An Infraland Experience /// The Street Chamaan

Disques

Avec ce premier maxi intitulé An Infraland Experience, les nantais de The Street Chamaan nous invitent à plonger dans leur univers hypnotique. Le phrasé hip-hop, posé sur une rythmique entre blues-rock et fusion, dresse le tableau de notre monde et de ses travers à travers les yeux des Chamaan, émissaires envoyés ici-bas voir un peu ce qu’il s’y passe. Et il ne seront pas déçus du voyage ! Des réflexes paranoïaques d’êtres esseulés jusqu’aux ambitions destructrices des tout-puissants, tout un spectre d’ambiances et d’émotions sont fidèlement retranscrites par une rythmique impeccable, toujours au service du texte. Pas de solo égoïste, pas de tournerie éculée, pas d’effets sonores pyrotechniques… qu’a-t-il alors dans ce premier disque prometteur ? Simplement l’essentiel : un discours, un son, une personnalité. Décidément un groupe à suivre.

1. Panoraman (4'17)
2. At The End Of The Corridor (5'08)
3. Mass Destruction (4'05)
4. Diane Blvd Blues (3'56)
5. Lost Satellite Dimension (4'26)
6. Welcome To Yuyuland (3'54)

Artwork : The Street Chamaan

ACHETER EN PHYIQUE 8€   ACHETER EN DIGITAL 4€   BIO DE L’ARTISTE

A l’orée du 21ème siècle se tint dans un recoin disparu du globe, le sommet de l’ONO (Organisation des Nations Oubliées) – réunissant dignitaires et chefs spirituels des dernières grandes tribus séculaires – et au cours duquel furent désignés quatre émissaires pour partir explorer une contrée nommée « Civilisation »… Il fut donc envoyé dans une grande métropole du monde moderne, quatre chamanes, issus chacun de traditions orales et lointaines, issus chacun de régions où le temps et l’espace réunis se seraient semble-t-il perdus ; Au terme d’un long périple, à pied, sans repère, pénible et rude, ils finirent par arriver. Ils se glissèrent, secrets et silencieux, dans les artères du monde nouveau, happés par un souffle étrange le long de rues, bondées, sales, au vacarme sans fin.
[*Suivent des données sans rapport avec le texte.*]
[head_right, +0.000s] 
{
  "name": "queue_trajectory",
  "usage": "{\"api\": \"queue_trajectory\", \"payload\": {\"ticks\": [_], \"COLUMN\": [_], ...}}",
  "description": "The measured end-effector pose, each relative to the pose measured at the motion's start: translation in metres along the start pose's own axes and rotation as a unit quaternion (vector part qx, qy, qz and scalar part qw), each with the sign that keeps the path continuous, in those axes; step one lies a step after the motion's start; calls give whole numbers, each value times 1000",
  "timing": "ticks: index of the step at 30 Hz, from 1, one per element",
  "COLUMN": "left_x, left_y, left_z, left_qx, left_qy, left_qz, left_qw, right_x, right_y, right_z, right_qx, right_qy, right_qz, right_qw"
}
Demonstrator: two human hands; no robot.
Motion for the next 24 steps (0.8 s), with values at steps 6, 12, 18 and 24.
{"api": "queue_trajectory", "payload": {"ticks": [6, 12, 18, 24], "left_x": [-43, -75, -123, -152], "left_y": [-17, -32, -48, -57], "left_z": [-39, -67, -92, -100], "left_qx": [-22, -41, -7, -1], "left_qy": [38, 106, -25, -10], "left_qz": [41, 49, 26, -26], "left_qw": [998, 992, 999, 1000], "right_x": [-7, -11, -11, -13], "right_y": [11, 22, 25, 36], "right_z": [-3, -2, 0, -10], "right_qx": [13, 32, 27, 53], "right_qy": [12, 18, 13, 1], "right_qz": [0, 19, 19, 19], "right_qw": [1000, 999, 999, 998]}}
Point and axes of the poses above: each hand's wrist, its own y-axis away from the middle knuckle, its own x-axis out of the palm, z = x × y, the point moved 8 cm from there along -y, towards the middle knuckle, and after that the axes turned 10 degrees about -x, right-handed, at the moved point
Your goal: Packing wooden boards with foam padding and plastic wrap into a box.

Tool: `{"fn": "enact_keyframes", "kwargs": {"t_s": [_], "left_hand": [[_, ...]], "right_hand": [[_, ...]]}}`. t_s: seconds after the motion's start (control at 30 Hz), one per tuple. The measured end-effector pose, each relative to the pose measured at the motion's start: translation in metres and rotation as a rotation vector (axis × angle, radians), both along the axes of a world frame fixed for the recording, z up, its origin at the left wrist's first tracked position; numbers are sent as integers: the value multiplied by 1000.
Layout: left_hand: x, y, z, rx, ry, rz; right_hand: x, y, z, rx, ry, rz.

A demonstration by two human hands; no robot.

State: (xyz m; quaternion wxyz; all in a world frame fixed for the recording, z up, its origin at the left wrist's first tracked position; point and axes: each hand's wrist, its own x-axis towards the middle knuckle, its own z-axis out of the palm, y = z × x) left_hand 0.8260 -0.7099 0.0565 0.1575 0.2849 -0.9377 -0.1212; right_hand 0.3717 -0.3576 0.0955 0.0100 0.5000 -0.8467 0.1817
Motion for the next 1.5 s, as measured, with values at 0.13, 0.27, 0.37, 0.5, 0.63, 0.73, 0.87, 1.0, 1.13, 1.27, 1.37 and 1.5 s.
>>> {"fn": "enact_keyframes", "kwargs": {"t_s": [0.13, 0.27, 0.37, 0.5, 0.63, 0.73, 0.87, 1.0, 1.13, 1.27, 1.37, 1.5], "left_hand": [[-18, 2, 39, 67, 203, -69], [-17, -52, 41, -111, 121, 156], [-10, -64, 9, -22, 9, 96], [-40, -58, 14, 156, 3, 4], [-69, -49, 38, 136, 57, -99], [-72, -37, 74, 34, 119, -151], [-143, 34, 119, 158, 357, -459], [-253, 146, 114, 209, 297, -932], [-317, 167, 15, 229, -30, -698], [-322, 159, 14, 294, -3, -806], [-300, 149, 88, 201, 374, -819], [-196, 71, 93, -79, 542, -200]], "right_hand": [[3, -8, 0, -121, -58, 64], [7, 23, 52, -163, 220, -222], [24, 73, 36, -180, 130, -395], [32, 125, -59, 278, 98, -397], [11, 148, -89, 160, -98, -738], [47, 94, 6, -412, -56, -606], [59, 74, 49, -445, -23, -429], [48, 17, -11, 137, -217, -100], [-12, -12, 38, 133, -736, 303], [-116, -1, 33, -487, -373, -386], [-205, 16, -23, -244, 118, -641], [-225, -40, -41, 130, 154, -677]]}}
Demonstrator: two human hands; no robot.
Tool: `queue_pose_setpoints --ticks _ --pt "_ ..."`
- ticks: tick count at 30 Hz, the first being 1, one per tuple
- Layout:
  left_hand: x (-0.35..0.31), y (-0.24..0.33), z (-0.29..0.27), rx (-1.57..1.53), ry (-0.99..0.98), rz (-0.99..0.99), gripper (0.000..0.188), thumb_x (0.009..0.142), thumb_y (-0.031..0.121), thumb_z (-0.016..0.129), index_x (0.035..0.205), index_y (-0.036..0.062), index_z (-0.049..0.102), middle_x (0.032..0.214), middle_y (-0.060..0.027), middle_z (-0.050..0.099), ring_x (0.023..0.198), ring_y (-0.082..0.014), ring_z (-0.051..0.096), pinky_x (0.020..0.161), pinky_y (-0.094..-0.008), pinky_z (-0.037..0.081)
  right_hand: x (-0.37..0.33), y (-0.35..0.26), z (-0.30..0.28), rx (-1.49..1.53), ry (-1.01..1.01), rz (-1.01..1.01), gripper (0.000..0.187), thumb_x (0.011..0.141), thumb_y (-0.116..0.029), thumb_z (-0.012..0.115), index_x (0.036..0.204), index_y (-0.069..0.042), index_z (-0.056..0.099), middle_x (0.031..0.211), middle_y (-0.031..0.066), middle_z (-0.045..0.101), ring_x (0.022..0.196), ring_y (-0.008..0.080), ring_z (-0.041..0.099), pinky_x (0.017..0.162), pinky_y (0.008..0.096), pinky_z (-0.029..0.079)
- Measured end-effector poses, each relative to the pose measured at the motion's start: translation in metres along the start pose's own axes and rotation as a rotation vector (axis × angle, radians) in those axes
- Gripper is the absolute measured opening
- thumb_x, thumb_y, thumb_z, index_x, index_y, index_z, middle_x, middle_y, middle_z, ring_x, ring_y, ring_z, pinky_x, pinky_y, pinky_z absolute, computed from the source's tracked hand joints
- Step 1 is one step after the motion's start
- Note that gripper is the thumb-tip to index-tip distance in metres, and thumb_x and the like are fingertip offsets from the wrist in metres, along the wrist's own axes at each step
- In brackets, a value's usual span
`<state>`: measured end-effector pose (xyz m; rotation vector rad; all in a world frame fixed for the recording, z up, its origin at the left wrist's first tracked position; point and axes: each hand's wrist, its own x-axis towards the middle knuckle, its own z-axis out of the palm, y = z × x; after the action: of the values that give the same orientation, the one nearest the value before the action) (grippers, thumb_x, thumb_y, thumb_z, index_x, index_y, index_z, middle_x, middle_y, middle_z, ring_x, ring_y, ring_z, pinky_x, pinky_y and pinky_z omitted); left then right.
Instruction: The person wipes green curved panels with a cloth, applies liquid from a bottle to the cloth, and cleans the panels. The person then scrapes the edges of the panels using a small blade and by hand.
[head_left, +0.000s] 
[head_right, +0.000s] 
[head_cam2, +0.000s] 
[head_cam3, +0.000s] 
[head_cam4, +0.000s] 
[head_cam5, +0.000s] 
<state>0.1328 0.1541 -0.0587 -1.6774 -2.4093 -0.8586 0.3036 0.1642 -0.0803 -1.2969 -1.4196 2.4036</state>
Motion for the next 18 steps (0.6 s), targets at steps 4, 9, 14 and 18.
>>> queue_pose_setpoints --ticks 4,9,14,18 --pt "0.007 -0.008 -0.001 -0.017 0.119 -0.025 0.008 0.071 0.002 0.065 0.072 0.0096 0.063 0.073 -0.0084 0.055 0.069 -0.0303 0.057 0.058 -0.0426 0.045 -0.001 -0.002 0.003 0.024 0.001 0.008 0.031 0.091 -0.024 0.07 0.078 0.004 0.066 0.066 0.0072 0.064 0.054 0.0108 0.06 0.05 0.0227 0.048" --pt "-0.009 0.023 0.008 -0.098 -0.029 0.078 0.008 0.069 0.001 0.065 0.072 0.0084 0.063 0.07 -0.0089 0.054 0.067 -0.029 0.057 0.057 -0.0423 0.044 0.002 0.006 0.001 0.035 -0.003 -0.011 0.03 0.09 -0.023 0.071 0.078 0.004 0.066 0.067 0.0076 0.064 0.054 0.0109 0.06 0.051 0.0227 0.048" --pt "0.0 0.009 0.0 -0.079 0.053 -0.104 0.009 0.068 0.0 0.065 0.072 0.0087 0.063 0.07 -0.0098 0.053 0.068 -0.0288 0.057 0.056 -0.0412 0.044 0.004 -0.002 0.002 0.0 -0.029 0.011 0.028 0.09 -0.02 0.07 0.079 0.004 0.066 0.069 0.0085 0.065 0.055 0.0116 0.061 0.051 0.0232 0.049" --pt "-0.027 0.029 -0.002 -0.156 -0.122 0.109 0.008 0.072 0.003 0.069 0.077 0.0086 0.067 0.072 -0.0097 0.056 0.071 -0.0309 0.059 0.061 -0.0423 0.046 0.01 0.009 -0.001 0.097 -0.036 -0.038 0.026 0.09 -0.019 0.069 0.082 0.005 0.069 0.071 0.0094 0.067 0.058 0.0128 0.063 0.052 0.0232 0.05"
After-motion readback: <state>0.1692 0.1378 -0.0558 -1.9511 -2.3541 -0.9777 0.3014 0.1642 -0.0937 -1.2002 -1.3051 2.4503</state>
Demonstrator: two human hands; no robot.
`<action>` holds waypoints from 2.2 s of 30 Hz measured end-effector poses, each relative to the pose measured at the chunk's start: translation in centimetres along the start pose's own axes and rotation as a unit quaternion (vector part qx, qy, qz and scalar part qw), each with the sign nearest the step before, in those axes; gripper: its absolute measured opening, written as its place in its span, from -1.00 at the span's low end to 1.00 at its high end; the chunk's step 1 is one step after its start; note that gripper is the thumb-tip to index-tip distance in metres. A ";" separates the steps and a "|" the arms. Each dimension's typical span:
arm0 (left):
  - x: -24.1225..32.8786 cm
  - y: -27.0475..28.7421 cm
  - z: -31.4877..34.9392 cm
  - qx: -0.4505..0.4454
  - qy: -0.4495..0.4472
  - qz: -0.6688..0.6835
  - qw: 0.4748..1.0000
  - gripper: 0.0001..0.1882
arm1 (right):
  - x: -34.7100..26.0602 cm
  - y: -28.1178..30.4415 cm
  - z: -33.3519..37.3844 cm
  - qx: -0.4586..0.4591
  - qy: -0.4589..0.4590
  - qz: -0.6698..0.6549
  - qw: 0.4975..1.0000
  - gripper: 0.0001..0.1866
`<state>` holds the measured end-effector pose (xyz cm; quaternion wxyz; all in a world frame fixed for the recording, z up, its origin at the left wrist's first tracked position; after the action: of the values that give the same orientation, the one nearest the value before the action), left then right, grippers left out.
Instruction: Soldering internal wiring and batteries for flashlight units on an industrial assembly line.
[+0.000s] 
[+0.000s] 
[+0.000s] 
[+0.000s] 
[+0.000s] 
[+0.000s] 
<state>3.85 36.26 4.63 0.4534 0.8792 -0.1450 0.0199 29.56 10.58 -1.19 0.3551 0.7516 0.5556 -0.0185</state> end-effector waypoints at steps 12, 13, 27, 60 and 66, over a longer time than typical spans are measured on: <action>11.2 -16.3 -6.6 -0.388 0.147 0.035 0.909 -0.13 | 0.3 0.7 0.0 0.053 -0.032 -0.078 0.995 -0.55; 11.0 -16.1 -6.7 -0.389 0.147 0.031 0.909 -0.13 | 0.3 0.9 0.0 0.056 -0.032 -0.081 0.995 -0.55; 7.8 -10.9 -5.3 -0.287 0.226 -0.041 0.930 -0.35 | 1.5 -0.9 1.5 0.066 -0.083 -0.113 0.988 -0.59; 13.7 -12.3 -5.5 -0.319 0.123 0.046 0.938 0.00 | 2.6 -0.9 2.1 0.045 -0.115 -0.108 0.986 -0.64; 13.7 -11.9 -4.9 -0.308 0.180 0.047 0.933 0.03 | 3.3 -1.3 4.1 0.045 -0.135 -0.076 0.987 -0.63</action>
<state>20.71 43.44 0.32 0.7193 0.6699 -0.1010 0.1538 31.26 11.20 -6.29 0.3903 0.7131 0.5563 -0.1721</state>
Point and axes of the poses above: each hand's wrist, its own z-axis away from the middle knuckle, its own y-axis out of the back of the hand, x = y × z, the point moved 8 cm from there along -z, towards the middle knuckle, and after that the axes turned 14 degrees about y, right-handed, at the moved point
Au bout de quelques semaines d’errance, discrète et furtive, et après avoir écumé de nuit, zoos, parcs, garages souterrains et catacombes, ils finirent par élire domicile tout en haut d’une tour. Haut perchés sur le toit d’une banque d’affaires, ils se mirent à regarder le spectacle de la ville qui tourbillonnait en contrebas, et cela des mois durant, et le monde comme un livre ouvert se révéla alors dans ses plus grandes lignes. Sur le chemin du retour, par une nuit noire et épaisse, les quatres chamanes se firent repérer aux alentours d’un poste frontière par des agents de surveillance du Territoire. Dans la confusion, les aboiements et les sommations, les quatres ermites prirent la fuite précipitemment. Dans sa course, aux abords d’une immense forêt, un des chamanes fit tomber de sa besace un recueil de feuillets, puis dans l’obscurité, profonde et intense, sans se retourner ni laisser de trace, ils disparurent. Sur la couverture du recueil était gravé : « The Street Chamaan, An Infraland Experience » The Street Chamaan se présente alors comme un groupe virtuel où chaque morceau apparaît comme une histoire, un conte, une chronique, une humeur, une impression. Mêlant des mélodies planantes à l’énergie rock, alliant des couleurs soul et des influences hiphop à des rythmes tantôt psychédéliques, tantôt sous tension, The Street Chamaan se distingue comme un triphop acoustique à la fois aérien et énervé. The Street Chamaan, en fin de compte, ne se définit pas ; il laisse le soin et la liberté à ceux qui se laisseront guider dans son univers de le faire à sa place.